• Directions for this task
Where the word "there" occurs in a line of the data, return the whole line.

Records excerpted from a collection
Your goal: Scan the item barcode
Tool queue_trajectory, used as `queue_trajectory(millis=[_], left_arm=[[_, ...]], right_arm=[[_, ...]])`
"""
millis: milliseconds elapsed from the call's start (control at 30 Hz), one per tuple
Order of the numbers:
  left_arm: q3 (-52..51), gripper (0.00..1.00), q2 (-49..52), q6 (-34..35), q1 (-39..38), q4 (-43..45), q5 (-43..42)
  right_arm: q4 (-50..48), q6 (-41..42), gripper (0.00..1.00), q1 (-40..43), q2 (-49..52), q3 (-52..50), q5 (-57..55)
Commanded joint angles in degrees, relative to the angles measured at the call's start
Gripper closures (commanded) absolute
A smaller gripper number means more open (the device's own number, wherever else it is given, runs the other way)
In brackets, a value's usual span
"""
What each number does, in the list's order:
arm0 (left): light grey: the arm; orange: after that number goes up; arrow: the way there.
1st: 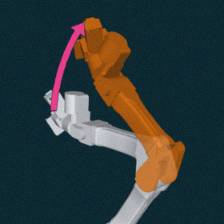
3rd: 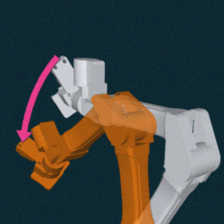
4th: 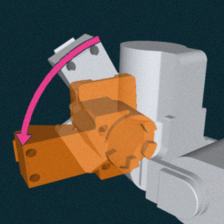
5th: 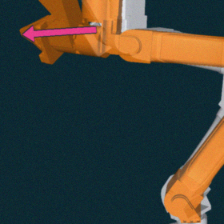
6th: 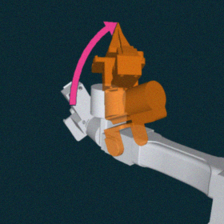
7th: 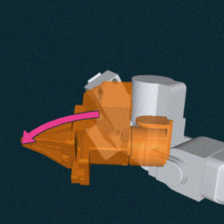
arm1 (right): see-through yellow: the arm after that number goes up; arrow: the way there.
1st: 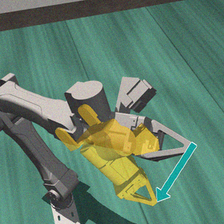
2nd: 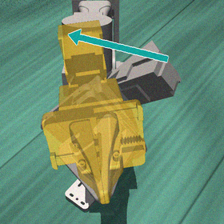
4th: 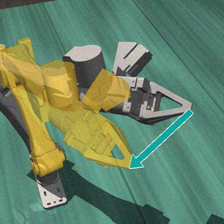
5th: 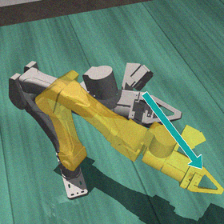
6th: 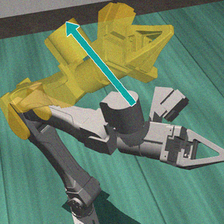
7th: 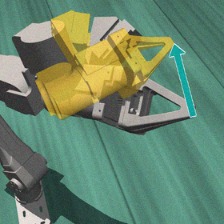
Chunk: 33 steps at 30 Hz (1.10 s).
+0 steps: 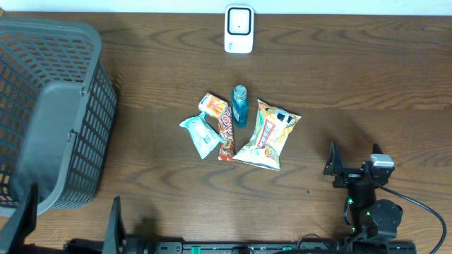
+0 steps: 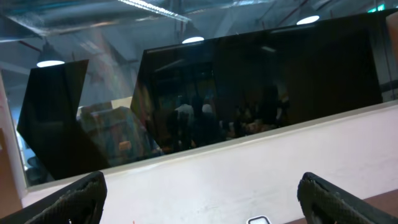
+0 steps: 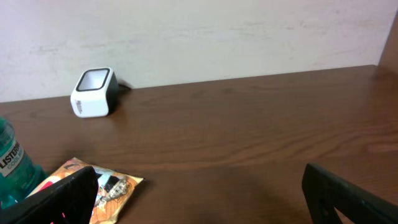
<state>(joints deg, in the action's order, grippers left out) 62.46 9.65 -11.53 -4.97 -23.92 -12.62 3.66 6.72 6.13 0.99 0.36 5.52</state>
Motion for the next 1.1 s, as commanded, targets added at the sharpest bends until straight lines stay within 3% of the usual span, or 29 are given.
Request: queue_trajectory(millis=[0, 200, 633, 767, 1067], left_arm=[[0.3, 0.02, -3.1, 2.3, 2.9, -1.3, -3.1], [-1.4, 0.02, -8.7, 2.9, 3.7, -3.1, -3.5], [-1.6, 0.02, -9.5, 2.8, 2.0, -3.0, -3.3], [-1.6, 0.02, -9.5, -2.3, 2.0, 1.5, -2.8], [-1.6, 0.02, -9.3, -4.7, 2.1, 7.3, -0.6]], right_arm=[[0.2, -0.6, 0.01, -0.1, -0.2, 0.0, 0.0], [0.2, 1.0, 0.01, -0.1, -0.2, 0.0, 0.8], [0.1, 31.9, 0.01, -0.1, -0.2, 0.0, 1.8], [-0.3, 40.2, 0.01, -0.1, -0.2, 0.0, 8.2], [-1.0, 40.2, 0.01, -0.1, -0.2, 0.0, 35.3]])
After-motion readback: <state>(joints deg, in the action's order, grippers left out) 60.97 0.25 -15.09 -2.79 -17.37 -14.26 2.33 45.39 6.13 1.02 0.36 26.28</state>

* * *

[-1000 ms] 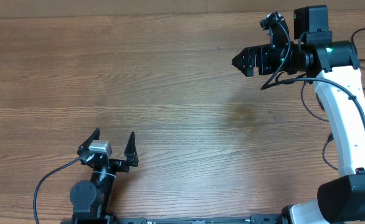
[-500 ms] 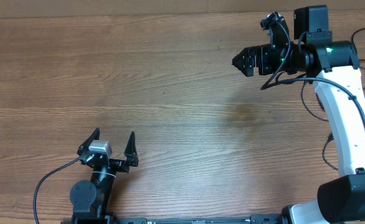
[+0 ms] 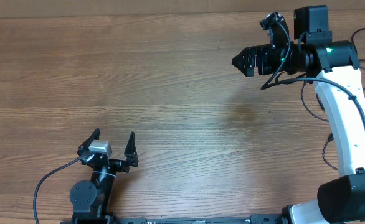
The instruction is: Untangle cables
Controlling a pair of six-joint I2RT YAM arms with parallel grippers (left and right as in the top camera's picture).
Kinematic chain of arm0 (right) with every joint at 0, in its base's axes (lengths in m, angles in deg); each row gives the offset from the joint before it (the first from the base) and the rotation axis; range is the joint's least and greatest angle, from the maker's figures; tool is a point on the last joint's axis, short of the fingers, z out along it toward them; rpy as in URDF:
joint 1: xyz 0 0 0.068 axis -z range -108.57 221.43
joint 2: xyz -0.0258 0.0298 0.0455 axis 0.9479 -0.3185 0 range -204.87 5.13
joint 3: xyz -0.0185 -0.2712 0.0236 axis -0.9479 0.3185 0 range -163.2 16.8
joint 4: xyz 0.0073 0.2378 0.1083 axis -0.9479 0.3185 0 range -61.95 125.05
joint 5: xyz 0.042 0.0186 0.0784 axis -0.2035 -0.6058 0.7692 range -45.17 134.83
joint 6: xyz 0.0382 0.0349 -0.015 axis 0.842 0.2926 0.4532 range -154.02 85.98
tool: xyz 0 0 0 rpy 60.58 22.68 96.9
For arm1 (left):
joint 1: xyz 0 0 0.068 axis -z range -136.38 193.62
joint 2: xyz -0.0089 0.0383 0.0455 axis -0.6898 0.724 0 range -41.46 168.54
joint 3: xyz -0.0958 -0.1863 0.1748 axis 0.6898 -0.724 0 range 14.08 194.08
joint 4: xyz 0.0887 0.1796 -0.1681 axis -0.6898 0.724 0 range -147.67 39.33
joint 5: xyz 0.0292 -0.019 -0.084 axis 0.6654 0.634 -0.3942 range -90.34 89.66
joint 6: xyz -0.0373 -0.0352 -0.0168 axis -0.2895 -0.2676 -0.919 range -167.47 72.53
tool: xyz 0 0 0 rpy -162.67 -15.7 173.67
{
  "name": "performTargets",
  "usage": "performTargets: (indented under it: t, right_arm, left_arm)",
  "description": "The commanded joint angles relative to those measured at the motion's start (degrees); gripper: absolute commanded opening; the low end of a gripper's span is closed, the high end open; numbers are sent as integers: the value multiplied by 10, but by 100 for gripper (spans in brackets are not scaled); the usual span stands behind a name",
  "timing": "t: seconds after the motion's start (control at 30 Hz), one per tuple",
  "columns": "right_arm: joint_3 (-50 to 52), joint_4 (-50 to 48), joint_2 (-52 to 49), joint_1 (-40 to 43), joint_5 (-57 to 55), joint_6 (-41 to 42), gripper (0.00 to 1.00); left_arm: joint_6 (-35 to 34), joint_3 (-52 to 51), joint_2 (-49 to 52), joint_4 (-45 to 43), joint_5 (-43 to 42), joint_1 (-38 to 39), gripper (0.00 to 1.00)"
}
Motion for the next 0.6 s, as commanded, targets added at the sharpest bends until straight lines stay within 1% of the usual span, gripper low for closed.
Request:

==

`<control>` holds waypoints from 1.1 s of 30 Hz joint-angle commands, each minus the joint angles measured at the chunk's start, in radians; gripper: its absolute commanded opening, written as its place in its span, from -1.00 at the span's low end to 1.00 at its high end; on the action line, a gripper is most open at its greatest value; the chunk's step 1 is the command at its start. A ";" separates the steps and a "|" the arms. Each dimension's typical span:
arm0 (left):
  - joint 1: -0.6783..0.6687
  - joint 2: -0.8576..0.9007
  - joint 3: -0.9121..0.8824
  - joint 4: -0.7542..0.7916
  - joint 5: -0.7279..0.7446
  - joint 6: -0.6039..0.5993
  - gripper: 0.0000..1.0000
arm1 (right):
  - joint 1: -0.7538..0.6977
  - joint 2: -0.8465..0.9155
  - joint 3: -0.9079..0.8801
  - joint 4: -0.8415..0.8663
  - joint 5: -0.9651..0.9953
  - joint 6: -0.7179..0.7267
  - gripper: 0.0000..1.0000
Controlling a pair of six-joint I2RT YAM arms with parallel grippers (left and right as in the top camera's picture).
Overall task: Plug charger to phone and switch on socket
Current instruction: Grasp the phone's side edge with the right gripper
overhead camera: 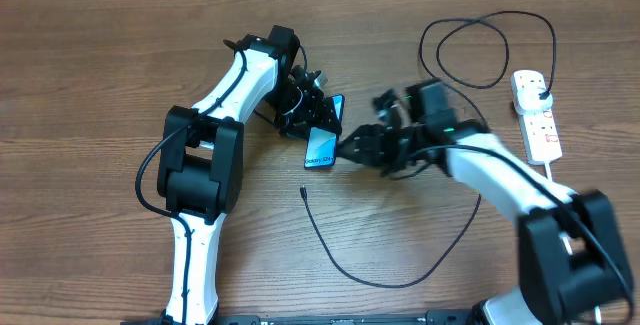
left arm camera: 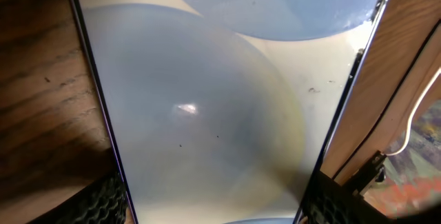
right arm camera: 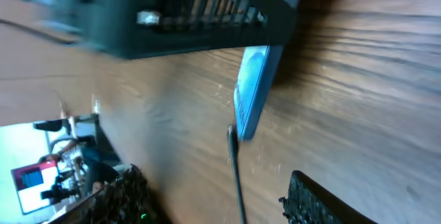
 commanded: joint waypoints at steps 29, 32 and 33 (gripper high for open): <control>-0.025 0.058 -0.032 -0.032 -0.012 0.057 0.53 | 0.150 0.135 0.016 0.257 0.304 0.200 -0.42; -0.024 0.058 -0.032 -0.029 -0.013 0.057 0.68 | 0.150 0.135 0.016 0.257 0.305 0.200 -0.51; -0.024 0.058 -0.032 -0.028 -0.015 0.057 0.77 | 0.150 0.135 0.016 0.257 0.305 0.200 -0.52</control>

• Answer to this exercise
arm0 (left): light grey: the arm; orange: after that number goes up; arrow: the way there.
arm1 (right): see-through yellow: the arm after that number goes up; arrow: the way there.

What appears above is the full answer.